(Source records)

───

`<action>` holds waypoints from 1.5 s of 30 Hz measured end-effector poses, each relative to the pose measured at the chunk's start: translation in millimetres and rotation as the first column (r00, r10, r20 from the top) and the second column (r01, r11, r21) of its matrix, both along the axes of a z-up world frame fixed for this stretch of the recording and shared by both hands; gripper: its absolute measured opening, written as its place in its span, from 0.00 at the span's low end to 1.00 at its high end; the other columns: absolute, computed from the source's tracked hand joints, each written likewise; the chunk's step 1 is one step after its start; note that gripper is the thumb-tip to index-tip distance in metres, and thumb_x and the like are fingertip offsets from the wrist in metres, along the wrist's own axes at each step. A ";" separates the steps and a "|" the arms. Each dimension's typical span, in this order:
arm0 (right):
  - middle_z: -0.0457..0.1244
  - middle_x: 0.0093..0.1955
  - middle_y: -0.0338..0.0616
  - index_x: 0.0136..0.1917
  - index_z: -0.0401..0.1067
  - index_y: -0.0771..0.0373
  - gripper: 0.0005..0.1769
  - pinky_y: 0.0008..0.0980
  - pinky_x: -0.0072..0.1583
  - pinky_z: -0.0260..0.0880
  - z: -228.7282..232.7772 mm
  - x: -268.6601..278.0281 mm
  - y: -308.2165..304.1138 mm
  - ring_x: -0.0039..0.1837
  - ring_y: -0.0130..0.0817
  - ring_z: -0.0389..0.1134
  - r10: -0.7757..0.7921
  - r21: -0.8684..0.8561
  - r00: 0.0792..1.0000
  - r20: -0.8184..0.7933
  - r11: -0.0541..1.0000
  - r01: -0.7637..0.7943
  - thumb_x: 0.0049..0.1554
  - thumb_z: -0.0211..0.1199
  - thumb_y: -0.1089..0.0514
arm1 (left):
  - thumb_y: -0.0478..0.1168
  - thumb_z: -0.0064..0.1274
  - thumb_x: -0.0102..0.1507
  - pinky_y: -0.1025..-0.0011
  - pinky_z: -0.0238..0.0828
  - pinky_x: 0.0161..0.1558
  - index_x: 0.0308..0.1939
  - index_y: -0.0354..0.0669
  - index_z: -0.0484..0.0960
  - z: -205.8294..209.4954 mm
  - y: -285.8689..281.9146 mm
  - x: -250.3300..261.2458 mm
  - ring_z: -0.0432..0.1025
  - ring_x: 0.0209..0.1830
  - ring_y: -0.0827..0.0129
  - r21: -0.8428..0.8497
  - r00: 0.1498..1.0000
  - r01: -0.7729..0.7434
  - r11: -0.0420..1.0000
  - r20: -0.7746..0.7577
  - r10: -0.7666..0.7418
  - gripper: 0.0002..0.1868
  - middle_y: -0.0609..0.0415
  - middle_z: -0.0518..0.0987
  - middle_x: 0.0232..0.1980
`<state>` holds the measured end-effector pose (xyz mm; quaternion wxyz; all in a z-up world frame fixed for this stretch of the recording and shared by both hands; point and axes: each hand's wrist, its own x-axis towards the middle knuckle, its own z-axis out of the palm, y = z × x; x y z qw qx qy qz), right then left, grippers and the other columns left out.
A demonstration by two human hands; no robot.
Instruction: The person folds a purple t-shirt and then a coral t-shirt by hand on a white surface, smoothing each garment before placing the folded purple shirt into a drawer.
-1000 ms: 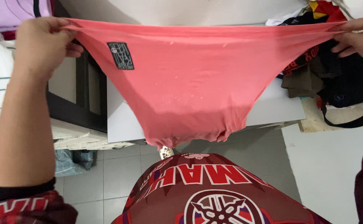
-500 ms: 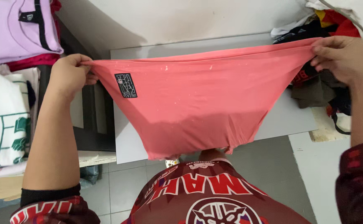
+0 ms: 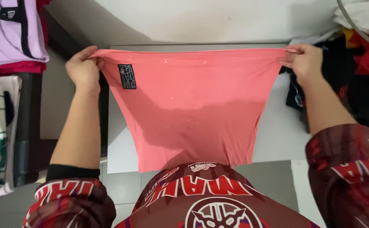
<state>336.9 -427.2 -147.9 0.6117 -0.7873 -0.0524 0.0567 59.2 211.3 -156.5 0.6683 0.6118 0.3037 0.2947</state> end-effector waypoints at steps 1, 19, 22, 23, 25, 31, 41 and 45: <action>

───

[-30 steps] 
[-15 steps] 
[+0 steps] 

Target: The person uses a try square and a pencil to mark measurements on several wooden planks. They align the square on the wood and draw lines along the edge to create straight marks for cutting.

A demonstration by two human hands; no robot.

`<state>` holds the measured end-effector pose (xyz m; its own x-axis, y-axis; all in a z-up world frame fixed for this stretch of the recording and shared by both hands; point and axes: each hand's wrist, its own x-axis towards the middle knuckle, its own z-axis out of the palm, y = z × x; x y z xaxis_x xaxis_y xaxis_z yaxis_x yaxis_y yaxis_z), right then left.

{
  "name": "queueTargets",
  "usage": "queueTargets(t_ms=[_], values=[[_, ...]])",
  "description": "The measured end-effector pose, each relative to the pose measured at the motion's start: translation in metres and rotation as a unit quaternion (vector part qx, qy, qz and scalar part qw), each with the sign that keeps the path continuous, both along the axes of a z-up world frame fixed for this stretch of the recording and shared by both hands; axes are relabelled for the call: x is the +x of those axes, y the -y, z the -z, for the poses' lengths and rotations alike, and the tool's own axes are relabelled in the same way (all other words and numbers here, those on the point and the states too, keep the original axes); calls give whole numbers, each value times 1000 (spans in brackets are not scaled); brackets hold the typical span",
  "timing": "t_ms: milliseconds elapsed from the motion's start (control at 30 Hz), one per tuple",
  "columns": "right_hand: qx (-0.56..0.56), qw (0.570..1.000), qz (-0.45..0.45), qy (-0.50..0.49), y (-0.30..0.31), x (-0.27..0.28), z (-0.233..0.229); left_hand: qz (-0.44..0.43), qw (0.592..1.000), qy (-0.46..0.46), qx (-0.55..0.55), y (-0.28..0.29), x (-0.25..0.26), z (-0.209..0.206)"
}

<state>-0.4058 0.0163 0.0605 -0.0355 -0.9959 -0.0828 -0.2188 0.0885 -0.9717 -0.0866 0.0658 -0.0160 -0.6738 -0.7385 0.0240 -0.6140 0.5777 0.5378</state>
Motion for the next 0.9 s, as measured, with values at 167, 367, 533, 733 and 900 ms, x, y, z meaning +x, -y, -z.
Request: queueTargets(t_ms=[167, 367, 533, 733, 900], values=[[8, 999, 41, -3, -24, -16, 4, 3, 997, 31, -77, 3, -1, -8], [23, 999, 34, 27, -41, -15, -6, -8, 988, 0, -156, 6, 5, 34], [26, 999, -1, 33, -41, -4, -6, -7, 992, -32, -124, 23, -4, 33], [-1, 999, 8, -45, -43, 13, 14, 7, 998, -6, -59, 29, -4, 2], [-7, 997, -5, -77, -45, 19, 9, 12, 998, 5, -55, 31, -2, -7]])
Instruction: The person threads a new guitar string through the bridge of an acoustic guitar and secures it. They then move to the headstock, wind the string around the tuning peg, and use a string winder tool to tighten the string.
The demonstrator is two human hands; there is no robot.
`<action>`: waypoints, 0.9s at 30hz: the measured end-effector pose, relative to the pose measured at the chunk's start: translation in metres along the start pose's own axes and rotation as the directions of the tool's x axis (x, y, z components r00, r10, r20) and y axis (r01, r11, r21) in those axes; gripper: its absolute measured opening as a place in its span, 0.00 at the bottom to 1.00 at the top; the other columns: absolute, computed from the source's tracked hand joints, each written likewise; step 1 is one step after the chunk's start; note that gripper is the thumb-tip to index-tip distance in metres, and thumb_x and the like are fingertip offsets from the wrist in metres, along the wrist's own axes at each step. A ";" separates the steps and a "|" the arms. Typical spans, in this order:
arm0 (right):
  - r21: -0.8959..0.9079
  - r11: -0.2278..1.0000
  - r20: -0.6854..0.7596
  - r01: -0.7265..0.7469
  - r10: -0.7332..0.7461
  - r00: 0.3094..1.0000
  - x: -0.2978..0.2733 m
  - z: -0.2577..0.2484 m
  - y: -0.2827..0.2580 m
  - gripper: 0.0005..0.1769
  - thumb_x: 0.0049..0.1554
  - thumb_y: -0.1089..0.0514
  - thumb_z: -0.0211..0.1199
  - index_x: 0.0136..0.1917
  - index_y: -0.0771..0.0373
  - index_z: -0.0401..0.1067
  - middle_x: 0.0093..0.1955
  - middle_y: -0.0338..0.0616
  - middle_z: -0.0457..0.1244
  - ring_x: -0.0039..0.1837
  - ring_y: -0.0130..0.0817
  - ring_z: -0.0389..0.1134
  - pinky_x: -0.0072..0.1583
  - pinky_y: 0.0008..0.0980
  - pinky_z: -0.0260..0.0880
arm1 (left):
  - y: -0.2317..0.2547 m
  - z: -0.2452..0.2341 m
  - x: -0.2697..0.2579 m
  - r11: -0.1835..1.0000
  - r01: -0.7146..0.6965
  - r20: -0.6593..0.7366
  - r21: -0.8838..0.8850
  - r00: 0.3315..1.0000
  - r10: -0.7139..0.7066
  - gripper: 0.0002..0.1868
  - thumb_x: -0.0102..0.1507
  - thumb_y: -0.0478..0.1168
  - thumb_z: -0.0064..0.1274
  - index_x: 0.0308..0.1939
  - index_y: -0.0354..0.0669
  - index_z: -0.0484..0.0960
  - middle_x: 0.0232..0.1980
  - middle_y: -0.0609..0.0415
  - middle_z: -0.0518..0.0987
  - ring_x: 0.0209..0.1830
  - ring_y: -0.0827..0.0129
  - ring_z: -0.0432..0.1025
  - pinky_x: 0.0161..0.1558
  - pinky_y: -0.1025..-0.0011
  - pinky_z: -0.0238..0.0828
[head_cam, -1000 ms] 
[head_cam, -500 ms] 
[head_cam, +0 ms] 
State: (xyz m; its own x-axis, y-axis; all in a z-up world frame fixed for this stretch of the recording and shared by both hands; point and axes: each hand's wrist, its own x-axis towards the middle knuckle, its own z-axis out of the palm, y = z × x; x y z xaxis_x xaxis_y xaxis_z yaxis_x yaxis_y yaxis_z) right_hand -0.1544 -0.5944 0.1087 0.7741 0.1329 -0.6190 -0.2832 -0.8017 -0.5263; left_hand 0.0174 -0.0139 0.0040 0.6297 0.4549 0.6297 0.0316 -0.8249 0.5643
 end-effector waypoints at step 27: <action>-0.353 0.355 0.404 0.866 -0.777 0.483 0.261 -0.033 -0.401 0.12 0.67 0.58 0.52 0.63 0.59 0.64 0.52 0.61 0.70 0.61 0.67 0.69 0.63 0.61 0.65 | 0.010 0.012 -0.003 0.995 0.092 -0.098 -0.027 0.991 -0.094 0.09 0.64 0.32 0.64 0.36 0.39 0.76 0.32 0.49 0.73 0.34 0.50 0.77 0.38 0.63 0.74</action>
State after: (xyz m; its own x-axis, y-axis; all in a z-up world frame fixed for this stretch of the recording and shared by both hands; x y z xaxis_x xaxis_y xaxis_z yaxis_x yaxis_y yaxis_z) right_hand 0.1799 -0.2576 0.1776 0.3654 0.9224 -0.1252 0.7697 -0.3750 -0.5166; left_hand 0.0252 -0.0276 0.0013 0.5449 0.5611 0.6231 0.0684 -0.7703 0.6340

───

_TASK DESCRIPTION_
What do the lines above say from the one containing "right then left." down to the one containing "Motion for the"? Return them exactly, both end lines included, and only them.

_THE COMPLETED TASK_
`<state>` holds the measured end-effector pose (xyz m; its own x-axis, y-axis; all in a z-up world frame fixed for this stretch of the recording and shared by both hands; point and axes: each hand's wrist, its own x-axis towards the middle knuckle, its own z-axis out of the palm, y = z × x; x y z xaxis_x xaxis_y xaxis_z yaxis_x yaxis_y yaxis_z), right then left.

{
  "name": "queueTargets",
  "usage": "queueTargets(t_ms=[_], values=[[_, ...]])",
  "description": "The measured end-effector pose, each relative to the pose measured at the motion's start: translation in metres and rotation as a unit quaternion (vector part qx, qy, qz and scalar part qw), each with the sign that keeps the path continuous, both along the axes of a z-up world frame fixed for this stretch of the recording and shared by both hands; axes are relabelled for the call: x is the +x of those axes, y the -y, z the -z, for the poses' lengths and rotations alike, and the tool's own axes are relabelled in the same way (all other words and numbers here, those on the point and the states too, keep the original axes); calls give whole numbers, each value times 1000 (spans in brackets are not scaled); brackets hold the typical span",
  "timing": "t_ms: milliseconds elapsed from the motion's start (control at 30 Hz), one per tuple",
  "columns": "right_hand: qx (-0.56..0.56), qw (0.570..1.000), qz (-0.45..0.45), qy (-0.50..0.49), y (-0.30..0.31), x (-0.27..0.28), z (-0.233..0.229); left_hand: qz (-0.44..0.43), qw (0.592..1.000), qy (-0.46..0.46), qx (-0.55..0.55), y (-0.28..0.29), x (-0.25..0.26), z (-0.209..0.206)"
}

<state>-0.4058 0.0163 0.0605 -0.0355 -0.9959 -0.0828 -0.2188 0.0885 -0.9717 -0.0866 0.0658 -0.0160 -0.6738 -0.7385 0.0240 -0.6140 0.5777 0.5378</state>
Motion for the next 0.9 s, as measured, with values at 167, 367, 533, 733 and 900 ms, x, y, z meaning +x, -y, -z.

Nothing more remains in this exercise.